Your output should consist of the lines from the first line of the records below through the one with "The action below", exactly, minus the pictures.

* RECORD EXTRACTS
= = =

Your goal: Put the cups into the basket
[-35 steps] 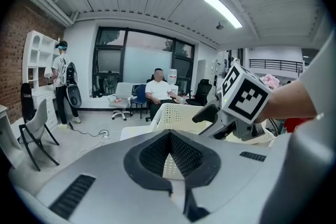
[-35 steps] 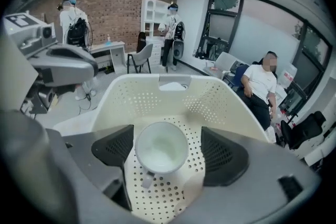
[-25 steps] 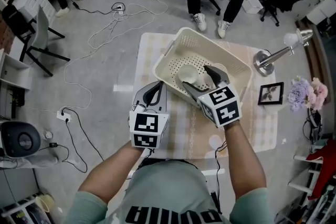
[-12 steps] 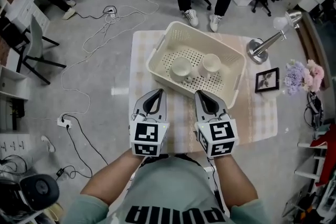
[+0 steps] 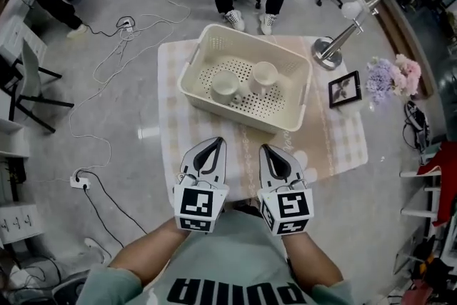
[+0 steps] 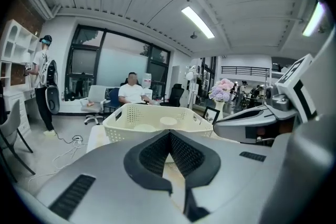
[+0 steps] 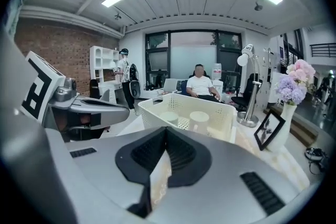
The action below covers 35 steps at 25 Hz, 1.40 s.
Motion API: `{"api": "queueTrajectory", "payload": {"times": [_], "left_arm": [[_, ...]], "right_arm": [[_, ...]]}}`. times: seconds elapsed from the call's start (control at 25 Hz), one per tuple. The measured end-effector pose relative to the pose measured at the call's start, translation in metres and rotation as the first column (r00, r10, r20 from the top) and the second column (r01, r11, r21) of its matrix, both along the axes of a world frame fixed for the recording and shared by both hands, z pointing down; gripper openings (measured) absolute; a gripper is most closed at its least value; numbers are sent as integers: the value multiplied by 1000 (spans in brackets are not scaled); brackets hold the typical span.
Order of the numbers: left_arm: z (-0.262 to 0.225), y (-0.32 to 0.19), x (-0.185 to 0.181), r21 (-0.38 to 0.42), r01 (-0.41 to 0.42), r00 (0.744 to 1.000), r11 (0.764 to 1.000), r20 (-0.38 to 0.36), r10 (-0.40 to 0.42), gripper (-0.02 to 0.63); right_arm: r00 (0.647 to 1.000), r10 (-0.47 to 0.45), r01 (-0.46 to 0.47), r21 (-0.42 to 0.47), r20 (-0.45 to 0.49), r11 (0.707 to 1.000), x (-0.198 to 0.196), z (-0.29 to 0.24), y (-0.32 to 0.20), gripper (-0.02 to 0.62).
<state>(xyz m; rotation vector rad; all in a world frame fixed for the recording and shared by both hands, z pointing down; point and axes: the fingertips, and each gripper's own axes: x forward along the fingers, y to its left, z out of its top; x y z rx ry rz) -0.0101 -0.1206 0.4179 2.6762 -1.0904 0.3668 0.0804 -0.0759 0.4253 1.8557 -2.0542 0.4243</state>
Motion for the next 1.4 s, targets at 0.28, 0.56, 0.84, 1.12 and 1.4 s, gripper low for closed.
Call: {"api": "queueTrajectory", "payload": {"times": [0.28,0.56,0.84,1.12,1.4], "left_arm": [[-6,30,5,10,-8,1000,1000,-1,8,6],[-14,63,10,-8,73,997,997,-30,-73,6],[-17,115,15,15,168,986,986,16,-168,6],[-22,158,7,41,254,966,966,43,-255,6],[-26,184,7,60,235,970,970,47,-238,6]], "right_arm": [[1000,29,-29,38,12,999,10,-12,34,14],[999,-32,31,51,19,998,16,-15,65,14],[993,-101,97,64,58,993,31,-17,108,14],[982,-162,154,81,100,985,38,-14,144,14],[981,-181,175,81,74,981,31,-22,166,14]]}}
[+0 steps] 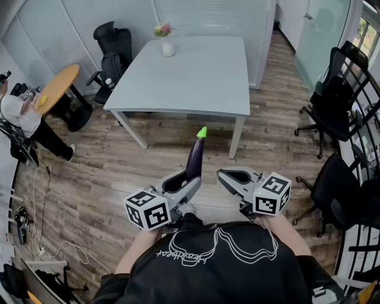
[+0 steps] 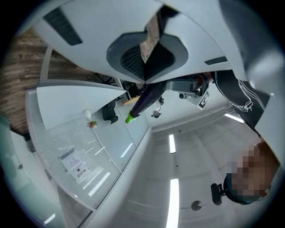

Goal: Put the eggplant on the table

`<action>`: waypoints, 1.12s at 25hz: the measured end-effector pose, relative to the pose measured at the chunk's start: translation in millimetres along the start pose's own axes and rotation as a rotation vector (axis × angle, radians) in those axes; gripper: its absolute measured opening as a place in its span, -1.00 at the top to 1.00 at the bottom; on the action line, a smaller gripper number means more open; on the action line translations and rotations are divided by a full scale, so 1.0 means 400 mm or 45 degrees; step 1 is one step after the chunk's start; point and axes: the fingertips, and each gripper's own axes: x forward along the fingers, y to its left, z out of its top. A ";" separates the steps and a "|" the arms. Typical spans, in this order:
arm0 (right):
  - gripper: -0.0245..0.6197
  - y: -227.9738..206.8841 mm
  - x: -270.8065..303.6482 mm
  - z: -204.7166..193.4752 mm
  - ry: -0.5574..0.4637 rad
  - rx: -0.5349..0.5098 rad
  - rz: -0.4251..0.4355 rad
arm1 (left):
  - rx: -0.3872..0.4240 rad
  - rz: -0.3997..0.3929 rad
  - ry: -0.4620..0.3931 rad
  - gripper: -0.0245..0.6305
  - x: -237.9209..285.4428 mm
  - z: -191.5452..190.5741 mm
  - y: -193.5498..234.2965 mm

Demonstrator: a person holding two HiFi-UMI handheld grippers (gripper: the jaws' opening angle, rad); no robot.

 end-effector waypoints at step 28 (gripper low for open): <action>0.90 -0.092 0.060 0.023 -0.046 -0.003 -0.053 | 0.045 -0.054 0.000 0.32 0.063 0.049 0.090</action>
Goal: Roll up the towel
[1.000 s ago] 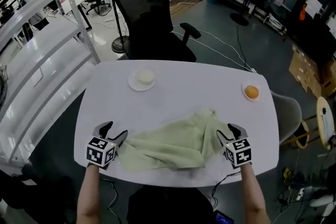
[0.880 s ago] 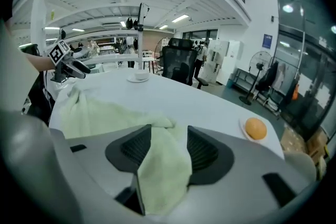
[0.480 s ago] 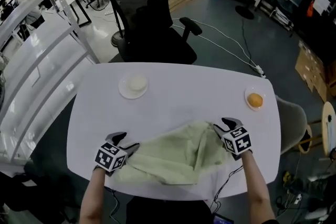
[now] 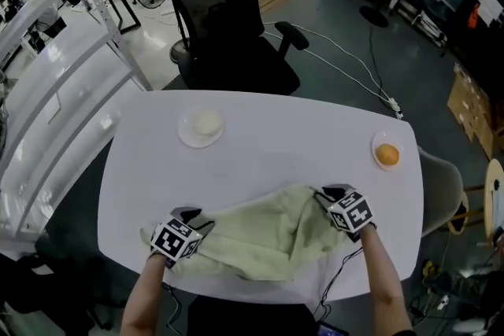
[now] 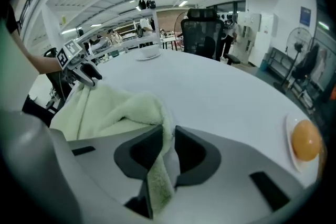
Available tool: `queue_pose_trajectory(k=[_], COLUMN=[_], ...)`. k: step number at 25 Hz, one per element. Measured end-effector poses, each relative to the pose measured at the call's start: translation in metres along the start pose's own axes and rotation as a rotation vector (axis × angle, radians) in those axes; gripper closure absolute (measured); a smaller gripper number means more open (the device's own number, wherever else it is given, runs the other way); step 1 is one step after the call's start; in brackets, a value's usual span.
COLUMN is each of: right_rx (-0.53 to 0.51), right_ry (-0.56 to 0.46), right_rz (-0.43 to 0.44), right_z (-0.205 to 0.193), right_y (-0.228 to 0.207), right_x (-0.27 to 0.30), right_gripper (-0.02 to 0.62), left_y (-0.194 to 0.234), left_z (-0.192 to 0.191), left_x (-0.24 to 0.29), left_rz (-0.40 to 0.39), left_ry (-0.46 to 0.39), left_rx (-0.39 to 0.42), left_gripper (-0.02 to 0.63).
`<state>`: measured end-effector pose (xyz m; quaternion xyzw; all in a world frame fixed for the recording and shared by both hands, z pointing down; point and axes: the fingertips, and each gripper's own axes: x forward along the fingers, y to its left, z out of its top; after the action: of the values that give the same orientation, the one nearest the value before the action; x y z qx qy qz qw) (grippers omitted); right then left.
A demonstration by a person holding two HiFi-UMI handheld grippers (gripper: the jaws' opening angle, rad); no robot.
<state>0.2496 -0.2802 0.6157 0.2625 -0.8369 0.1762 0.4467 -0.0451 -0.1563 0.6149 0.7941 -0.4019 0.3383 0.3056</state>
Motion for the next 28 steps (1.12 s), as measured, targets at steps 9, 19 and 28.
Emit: queue_pose_trajectory(k=[9,19,28], right_rx=[-0.106,-0.316,-0.369], right_ry=[-0.087,-0.104,-0.046], right_rz=[-0.099,-0.302,-0.355], right_z=[0.034,0.093,0.144], right_y=[-0.001,-0.017,-0.072], right_x=[-0.061,-0.123,-0.087], right_gripper=[0.538,0.545,0.545], left_y=[0.007,0.006,0.041], left_z=[-0.004,0.05,0.101], left_x=[0.007,-0.043,-0.05], left_rz=[0.077,0.193,0.291], left_ry=[0.023,-0.195,-0.235], left_rx=[0.012,0.055,0.115], left_gripper=[0.517,0.568,0.566])
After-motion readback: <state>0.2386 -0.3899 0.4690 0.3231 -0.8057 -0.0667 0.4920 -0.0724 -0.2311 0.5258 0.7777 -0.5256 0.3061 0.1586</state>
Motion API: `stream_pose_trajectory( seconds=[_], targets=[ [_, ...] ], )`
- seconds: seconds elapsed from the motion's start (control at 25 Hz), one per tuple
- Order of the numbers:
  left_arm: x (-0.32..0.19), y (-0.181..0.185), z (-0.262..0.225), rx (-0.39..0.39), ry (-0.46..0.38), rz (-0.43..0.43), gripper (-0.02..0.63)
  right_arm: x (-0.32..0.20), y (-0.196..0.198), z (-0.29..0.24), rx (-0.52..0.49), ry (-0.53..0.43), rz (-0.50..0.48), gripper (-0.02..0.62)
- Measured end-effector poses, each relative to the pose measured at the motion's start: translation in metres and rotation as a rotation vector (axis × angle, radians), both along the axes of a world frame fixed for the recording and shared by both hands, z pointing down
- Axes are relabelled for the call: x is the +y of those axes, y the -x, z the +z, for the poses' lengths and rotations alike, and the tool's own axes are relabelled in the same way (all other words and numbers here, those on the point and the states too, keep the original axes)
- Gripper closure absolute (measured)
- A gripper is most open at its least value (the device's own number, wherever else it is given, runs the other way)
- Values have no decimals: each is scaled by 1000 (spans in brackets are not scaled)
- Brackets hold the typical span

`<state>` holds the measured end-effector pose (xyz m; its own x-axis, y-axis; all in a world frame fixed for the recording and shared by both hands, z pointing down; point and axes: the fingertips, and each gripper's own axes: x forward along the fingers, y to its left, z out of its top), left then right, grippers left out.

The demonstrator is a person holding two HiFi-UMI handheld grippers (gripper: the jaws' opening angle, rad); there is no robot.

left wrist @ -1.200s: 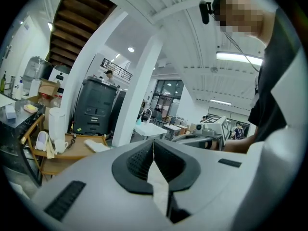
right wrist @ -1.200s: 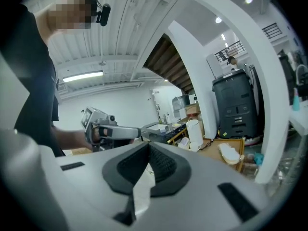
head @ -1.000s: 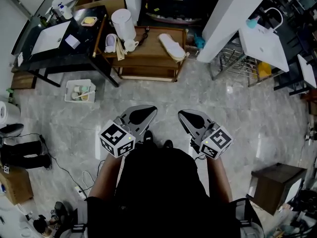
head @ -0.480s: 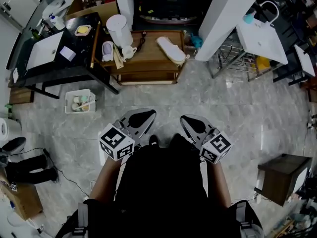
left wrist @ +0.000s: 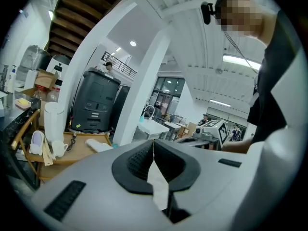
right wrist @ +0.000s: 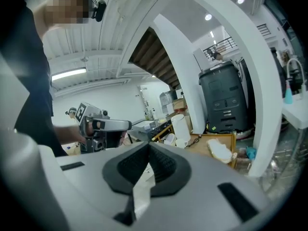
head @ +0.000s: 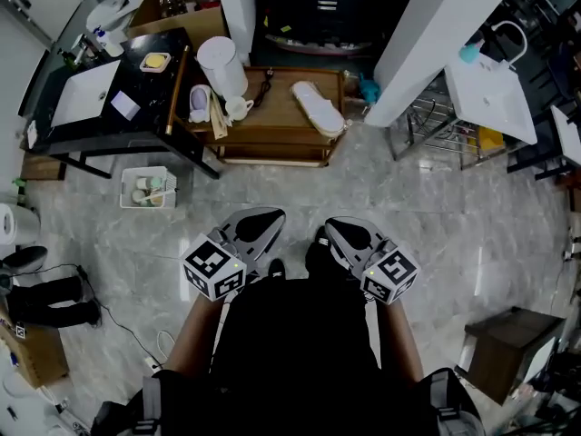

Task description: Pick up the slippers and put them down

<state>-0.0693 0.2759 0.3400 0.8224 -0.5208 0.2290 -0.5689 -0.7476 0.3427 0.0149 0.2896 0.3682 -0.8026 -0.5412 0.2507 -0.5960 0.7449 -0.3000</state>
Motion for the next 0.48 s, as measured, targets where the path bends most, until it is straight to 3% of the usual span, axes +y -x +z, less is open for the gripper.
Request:
stream_pose_trajectory(
  seconds=[0.28,0.48],
  targets=[
    [-48,-29,-6,-14,-12,-95,593,-60,-25,-2,0,-8,-108,586],
    [-70,-43,-6,-19,-7,-191,592,-87,-31,2,30,-3,-243,587]
  ],
)
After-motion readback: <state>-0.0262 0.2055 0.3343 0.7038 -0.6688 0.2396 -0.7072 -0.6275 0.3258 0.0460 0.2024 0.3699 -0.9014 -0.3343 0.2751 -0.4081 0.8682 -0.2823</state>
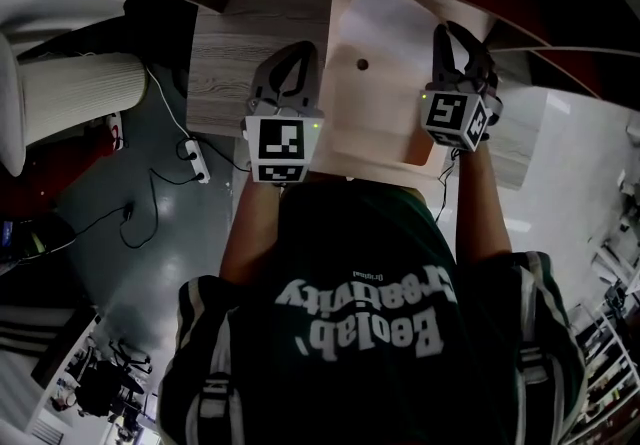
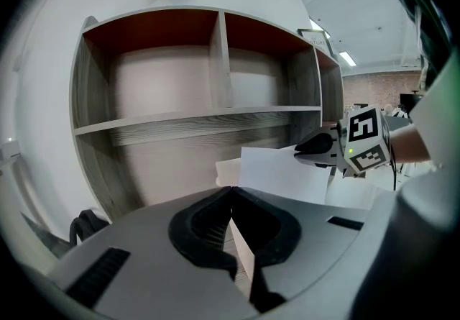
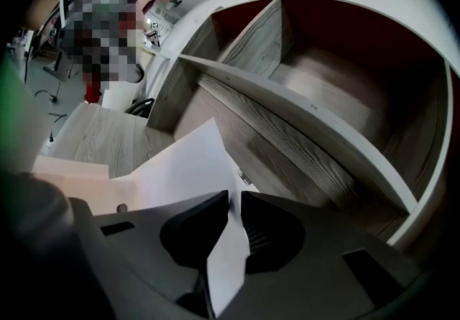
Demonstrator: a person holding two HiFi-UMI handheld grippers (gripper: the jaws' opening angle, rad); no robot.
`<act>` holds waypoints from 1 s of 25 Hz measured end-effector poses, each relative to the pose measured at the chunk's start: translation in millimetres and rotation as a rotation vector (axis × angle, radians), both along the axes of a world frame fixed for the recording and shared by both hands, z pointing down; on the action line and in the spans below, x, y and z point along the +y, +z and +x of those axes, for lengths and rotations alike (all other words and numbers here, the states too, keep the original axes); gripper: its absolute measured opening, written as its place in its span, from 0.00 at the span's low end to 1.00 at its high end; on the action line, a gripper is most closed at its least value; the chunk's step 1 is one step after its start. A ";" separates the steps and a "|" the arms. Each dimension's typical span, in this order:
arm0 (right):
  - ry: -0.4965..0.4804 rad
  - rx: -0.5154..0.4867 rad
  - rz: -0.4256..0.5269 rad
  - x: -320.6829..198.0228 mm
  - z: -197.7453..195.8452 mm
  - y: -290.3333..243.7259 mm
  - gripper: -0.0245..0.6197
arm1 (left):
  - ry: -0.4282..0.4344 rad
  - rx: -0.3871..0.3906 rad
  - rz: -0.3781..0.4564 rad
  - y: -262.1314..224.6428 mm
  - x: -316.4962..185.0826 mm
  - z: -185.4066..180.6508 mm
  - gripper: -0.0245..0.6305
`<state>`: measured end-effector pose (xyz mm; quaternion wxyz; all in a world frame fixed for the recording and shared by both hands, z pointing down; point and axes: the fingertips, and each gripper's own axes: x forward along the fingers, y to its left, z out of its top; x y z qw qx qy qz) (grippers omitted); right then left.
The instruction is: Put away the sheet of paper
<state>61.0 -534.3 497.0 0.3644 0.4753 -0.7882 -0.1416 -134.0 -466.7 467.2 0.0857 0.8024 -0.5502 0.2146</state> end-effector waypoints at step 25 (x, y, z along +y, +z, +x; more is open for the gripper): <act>-0.031 -0.158 -0.080 20.9 -13.2 -6.4 0.09 | 0.016 0.002 0.001 -0.5 6.4 1.6 0.07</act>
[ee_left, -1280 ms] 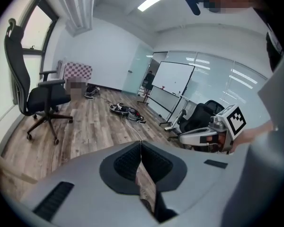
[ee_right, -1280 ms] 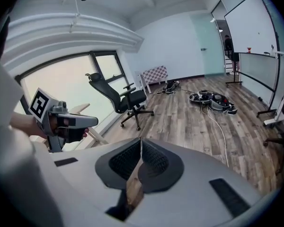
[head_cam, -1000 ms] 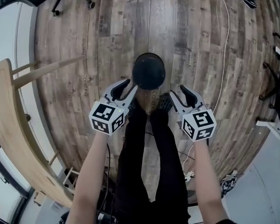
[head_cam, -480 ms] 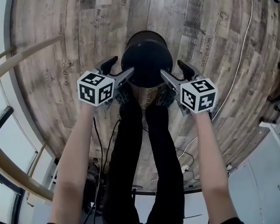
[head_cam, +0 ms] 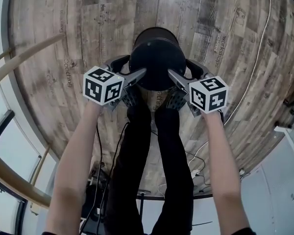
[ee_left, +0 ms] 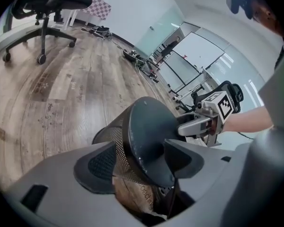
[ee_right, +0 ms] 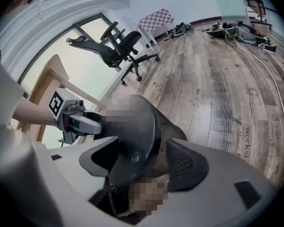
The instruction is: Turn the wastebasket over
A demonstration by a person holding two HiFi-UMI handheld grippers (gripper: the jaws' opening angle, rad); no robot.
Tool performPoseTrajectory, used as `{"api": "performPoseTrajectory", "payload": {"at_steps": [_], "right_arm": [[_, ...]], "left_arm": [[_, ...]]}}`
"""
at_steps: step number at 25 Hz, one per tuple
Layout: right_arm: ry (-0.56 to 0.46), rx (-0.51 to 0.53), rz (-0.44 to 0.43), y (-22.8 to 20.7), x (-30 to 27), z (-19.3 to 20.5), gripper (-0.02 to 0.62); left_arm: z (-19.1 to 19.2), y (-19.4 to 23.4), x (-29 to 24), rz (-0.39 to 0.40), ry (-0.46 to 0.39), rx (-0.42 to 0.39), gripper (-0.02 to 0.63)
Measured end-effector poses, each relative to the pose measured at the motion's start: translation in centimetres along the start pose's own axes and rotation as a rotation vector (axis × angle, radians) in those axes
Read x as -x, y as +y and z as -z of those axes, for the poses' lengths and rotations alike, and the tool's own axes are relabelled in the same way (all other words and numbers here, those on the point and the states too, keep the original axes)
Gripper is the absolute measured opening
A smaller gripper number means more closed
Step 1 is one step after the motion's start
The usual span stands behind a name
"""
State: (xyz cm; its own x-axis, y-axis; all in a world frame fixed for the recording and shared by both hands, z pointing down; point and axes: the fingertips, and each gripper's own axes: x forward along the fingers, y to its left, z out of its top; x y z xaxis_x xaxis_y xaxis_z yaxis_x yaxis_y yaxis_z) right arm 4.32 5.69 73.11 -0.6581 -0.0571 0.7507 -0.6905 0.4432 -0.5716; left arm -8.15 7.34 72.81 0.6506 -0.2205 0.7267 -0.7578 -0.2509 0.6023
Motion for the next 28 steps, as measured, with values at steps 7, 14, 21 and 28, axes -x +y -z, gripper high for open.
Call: {"api": "performPoseTrajectory", "payload": {"at_steps": [7,14,21,28], "right_arm": [[-0.046,0.235,0.07,0.2,1.3,-5.3,0.281],[-0.065,0.269,0.14,-1.3,1.3,-6.5,0.235],[0.015,0.142,0.133,-0.4,0.8,1.9,0.221],[0.157,0.219,0.157,-1.4,-2.7,11.4,0.222]], "left_arm": [[-4.8,0.2,2.3,-0.116,-0.098,-0.218,0.268],[-6.9,0.7,2.0,-0.169,-0.106,-0.323,0.22],[-0.3,-0.9,1.3,-0.092,-0.049,-0.209,0.233],[10.9,-0.1,-3.0,-0.088,0.168,-0.271,0.229]]}}
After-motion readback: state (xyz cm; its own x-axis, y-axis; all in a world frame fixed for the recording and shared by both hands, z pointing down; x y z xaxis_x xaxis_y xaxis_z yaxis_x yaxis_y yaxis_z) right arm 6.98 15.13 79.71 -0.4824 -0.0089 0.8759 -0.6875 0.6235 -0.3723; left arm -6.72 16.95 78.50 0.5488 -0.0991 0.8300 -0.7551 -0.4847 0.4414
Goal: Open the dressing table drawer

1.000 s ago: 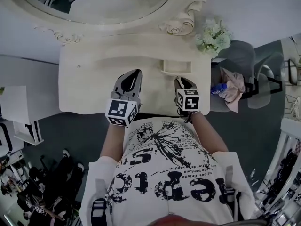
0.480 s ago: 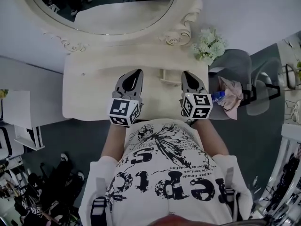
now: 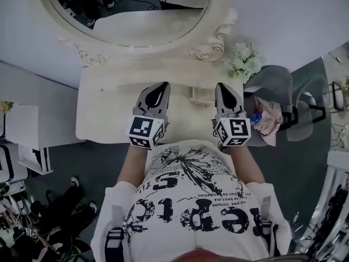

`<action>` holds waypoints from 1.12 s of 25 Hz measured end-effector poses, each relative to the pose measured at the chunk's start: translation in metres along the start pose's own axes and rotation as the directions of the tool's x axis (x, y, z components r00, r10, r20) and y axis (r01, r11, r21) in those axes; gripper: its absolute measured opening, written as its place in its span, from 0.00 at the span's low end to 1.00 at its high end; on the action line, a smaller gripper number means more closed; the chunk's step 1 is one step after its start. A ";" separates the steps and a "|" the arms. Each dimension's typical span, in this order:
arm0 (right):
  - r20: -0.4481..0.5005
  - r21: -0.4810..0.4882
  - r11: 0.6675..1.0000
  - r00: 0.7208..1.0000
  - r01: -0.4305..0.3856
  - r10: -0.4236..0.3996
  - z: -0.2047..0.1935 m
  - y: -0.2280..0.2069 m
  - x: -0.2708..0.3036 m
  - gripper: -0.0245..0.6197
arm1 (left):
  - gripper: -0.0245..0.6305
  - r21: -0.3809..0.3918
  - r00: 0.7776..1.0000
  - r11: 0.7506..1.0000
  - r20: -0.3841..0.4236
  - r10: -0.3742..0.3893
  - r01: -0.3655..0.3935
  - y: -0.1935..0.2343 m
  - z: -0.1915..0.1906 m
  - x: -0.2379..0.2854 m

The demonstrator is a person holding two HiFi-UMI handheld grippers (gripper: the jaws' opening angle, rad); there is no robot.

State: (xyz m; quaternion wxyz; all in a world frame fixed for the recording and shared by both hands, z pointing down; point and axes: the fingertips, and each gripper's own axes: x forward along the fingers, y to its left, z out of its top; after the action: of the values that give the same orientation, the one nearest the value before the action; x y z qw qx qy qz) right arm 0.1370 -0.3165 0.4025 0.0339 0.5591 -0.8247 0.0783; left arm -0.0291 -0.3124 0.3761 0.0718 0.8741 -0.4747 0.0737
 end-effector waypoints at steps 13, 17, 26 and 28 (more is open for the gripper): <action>-0.010 -0.003 0.999 0.999 -0.052 0.052 -0.003 0.008 -0.001 0.06 | 0.07 -0.016 1.000 1.000 -0.004 -0.005 0.005 -0.005 -0.003 0.000; -0.011 -0.016 0.998 0.998 -0.059 0.059 -0.003 0.010 -0.002 0.06 | 0.07 -0.017 1.000 1.000 -0.009 -0.006 0.006 -0.007 -0.004 0.001; 0.016 -0.029 0.998 0.999 -0.048 0.049 0.002 0.006 -0.007 0.06 | 0.07 -0.011 1.000 1.000 -0.009 -0.025 0.025 -0.015 -0.005 0.004; 0.021 -0.030 0.998 0.999 -0.049 0.049 0.003 0.006 -0.007 0.06 | 0.07 -0.009 1.000 1.000 -0.010 -0.025 0.025 -0.015 -0.004 0.005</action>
State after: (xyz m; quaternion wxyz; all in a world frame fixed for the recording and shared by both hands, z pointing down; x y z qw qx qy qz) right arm 0.1337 -0.3085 0.3977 0.0311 0.5391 -0.8395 0.0606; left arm -0.0143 -0.3078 0.3806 0.0791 0.8793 -0.4637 0.0747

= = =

* REPLY
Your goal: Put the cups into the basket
[-35 steps] 
[-35 steps] 
[-25 steps] 
[-12 steps] 
[+0 steps] 
[+0 steps] 
[+0 steps] 
The action below covers 35 steps at 25 Hz, 1.40 s.

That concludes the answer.